The rise of intelligent machines in healthcare

Knowledge modules, speech interfaces, robotics, analytics, and the Internet of Things demonstrate advances in intelligent computing in industries such as transportation, retail, and financial services. What role have they taken on the healthcare stage?

Report: Sascha Keutel

Photo
Kenneth Kleinberg, Managing Director for the Advisory Board Company.

In his keynote speech, to be presented at the innovation preconference workshop at HIMSS 2016, Kenneth Kleinberg, Managing Director for The Advisory Board Company, points out that intelligent machines in healthcare ‘include intelligent service assistants, remote patient monitoring systems, intelligent symptom checkers, (semi) autonomous medical devices, robot hospital or home assistants, and predictive modelling systems.’
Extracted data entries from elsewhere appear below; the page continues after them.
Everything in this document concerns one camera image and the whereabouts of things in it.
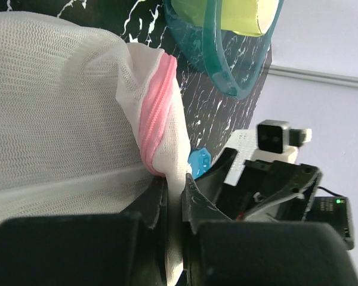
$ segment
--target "yellow object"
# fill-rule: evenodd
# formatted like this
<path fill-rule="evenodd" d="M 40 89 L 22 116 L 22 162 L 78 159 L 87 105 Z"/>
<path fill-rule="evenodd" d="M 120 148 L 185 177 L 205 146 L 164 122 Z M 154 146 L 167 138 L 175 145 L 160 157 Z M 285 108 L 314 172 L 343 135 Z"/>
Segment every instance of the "yellow object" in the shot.
<path fill-rule="evenodd" d="M 171 0 L 171 4 L 184 21 L 203 26 L 207 0 Z M 279 0 L 223 0 L 221 29 L 262 36 L 270 28 L 278 5 Z"/>

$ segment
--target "black cable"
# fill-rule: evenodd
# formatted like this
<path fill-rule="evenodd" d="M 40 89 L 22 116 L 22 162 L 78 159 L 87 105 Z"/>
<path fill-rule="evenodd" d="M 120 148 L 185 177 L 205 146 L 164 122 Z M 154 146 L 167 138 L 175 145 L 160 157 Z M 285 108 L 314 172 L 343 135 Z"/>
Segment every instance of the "black cable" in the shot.
<path fill-rule="evenodd" d="M 326 188 L 324 188 L 323 186 L 318 186 L 318 189 L 322 189 L 322 190 L 324 190 L 325 192 L 327 192 L 328 194 L 333 195 L 334 197 L 343 197 L 343 195 L 340 195 L 340 194 L 337 194 L 337 193 L 335 193 L 335 192 L 332 192 L 331 190 L 326 189 Z"/>

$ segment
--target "teal plastic cup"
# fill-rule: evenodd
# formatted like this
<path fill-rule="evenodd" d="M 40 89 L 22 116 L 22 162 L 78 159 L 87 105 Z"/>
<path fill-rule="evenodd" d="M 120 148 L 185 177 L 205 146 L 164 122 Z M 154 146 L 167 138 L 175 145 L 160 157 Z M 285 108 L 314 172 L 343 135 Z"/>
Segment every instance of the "teal plastic cup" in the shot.
<path fill-rule="evenodd" d="M 206 72 L 224 95 L 239 100 L 246 98 L 260 76 L 283 0 L 279 1 L 270 28 L 259 37 L 220 29 L 223 0 L 206 1 L 203 27 L 186 22 L 175 12 L 171 0 L 164 1 L 167 26 L 192 66 L 201 73 Z"/>

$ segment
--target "pink zipper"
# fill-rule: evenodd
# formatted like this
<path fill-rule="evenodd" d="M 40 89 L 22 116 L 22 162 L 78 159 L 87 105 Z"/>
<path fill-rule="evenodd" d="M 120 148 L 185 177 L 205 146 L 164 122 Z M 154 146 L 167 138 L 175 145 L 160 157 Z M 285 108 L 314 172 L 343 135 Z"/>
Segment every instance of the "pink zipper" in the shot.
<path fill-rule="evenodd" d="M 177 60 L 163 53 L 159 67 L 151 78 L 149 90 L 141 106 L 139 140 L 143 163 L 157 176 L 164 176 L 153 168 L 153 158 L 161 144 L 172 104 L 172 84 L 176 76 Z"/>

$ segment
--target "black marbled board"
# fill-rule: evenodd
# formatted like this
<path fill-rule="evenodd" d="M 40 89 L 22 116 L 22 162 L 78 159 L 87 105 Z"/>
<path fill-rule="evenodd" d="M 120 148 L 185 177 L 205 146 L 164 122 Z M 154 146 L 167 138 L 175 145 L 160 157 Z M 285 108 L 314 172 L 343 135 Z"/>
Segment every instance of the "black marbled board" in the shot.
<path fill-rule="evenodd" d="M 177 48 L 166 26 L 163 0 L 0 0 L 0 11 L 30 11 L 60 17 L 81 26 L 109 30 L 126 42 L 163 48 L 176 56 L 191 146 L 206 147 L 212 157 L 222 150 L 234 130 L 248 128 L 266 79 L 262 69 L 251 94 L 244 100 L 221 94 L 207 74 L 196 71 Z M 257 48 L 254 41 L 244 41 L 242 45 L 240 50 L 248 56 Z M 269 50 L 265 66 L 270 63 Z"/>

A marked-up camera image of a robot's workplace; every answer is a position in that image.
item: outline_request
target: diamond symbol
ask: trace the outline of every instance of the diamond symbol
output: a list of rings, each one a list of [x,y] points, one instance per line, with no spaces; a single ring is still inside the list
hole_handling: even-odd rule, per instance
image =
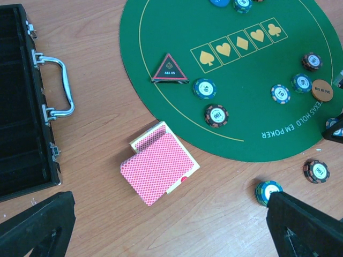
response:
[[[247,50],[248,49],[248,45],[249,45],[249,41],[238,36],[237,37],[237,44],[236,45],[238,47],[244,49],[244,50]]]

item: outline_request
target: playing card
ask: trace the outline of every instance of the playing card
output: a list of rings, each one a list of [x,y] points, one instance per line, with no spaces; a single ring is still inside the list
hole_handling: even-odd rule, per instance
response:
[[[167,194],[170,194],[174,189],[176,189],[183,181],[185,181],[189,176],[191,176],[195,171],[197,171],[200,166],[196,162],[196,160],[191,156],[191,154],[186,150],[186,148],[183,146],[183,144],[179,141],[177,136],[172,132],[172,130],[168,127],[168,125],[165,122],[160,122],[147,130],[144,134],[139,136],[137,139],[135,139],[133,142],[131,142],[132,149],[138,153],[147,147],[149,147],[153,142],[156,142],[161,136],[163,136],[165,133],[170,133],[175,138],[176,142],[181,146],[181,148],[185,151],[185,153],[188,155],[190,159],[193,160],[194,166],[191,170],[189,170],[187,173],[185,173],[182,177],[180,177],[174,185],[172,185],[168,190]]]
[[[151,206],[194,165],[173,135],[166,133],[123,162],[121,174],[142,200]]]

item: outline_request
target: wooden table
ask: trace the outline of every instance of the wooden table
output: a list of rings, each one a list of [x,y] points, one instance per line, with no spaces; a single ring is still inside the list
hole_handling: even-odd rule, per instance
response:
[[[67,65],[76,110],[53,122],[64,183],[0,203],[0,222],[59,191],[72,191],[77,220],[66,256],[277,256],[267,209],[253,193],[258,179],[276,180],[294,197],[343,217],[343,146],[324,140],[273,163],[225,160],[183,142],[201,169],[146,206],[120,174],[121,162],[133,155],[129,142],[156,123],[122,64],[118,30],[125,0],[22,3],[38,30],[38,51]],[[343,42],[339,3],[318,0]],[[66,107],[58,69],[41,70],[49,105]],[[304,178],[302,166],[311,157],[329,165],[327,183]]]

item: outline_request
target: stack of poker chips
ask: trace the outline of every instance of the stack of poker chips
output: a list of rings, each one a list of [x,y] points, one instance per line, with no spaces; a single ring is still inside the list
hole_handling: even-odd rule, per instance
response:
[[[267,206],[271,193],[283,192],[284,190],[279,183],[269,180],[261,182],[255,189],[255,197],[258,203]]]
[[[322,58],[313,52],[304,55],[301,63],[308,71],[317,71],[323,66]]]
[[[247,13],[252,7],[251,0],[234,0],[234,9],[239,13]]]
[[[314,184],[325,183],[330,177],[327,165],[319,160],[307,161],[304,165],[304,175]]]
[[[306,74],[299,73],[295,75],[291,83],[298,93],[307,93],[312,90],[312,80]]]

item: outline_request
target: heart symbol
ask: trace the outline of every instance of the heart symbol
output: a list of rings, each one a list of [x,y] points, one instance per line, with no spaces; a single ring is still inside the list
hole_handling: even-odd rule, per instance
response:
[[[231,46],[228,43],[224,43],[221,46],[217,46],[215,48],[218,53],[225,55],[225,56],[230,56],[231,53]]]
[[[260,29],[256,30],[256,32],[251,32],[250,36],[259,42],[263,42],[264,40],[264,33]]]

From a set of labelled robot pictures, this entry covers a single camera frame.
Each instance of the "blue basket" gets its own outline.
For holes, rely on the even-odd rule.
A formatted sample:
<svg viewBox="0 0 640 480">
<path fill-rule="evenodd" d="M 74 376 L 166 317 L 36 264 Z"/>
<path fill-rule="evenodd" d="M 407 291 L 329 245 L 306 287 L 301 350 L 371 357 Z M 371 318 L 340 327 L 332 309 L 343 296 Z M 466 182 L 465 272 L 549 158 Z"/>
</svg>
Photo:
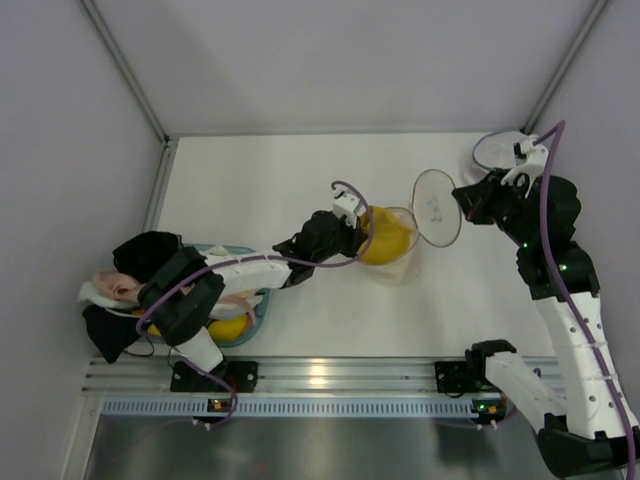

Intelligent computing includes various technological approaches. Constraint-based reasoning, for example, is often used for scheduling problems; inference-based systems are used where experts can describe their knowledge in terms of rules but not the specific order that those rules need to ‘fire’, and machine learning and neural networks are often used where past data is available to train a model to produce useful results in new, yet similar, situations.

Kleinberg has categorised six key areas in which intelligent computing are affecting the healthcare system and the kind of issues they can address:

  • Intelligent Information Gathering and Sensing (Internet of Things) - What do we know about the patient and his/her changing environment to aid in his/her health? Example: Humber River Hospital in Toronto, working with CGI and ThoughtWire to help the hospital respond more efficiently to “code blues”
  • Intelligent Interaction and Service - How can we communicate with our systems in a more natural manner? Example: MD Anderson’s Patient Concierge using technology from Cognitive Scale to assist patients in choosing restaurants and housing
  • Intelligent Diagnosis and Care Plans - What’s wrong with the patient and what type of evolving treatment plan would be most effective? Example: Modernising Medicine using technology from IBM Watson to assist in diagnosis
  • Intelligent Medical Devices - How can we automate and adjust medical devices to be more real-time, accurate, and responsive? Example: Johnson & Johnson’s Sedasys for anaesthesiology automation
  • Robotics - What roles can robots take to assist with the mundane, dangerous, or complex jobs of humans? Example: University of California San Francisco Mission Bay use of TUG Robots by Aethon to deliver supplies throughout the hospital
  • Advanced Business Intelligence/Analytics - What can we learn from our data, and how can we predict future states and act on that knowledge? Example: Ayasdi use of Topological Data Maps at Mt Sinai to identify different types of Diabetes

There are many tasks from the simplest to the most complex that can potentially be done more accurately, efficiently and rapidly than by poorly trained, overworked, or overwhelmed healthcare workers and providers.

Kenneth Kleinberg

‘These types of intelligent systems will examine large and varied sources of information, search literature, direct questions and information retrieval, provide ranked options and alternatives for providers to consider, predict outcomes, adjust with new data, and reduce and eliminate unnecessary workflow steps, Kleinberg explains. So, there is no doubt that those intelligent machines will transform diagnosis, treatment and workflow for patient care. However, might they disrupt healthcare? Kleinberg is positive: ‘Absolutely – there are many tasks from the simplest to the most complex that can potentially be done more accurately, efficiently and rapidly than by poorly trained, overworked, or overwhelmed healthcare workers and providers.’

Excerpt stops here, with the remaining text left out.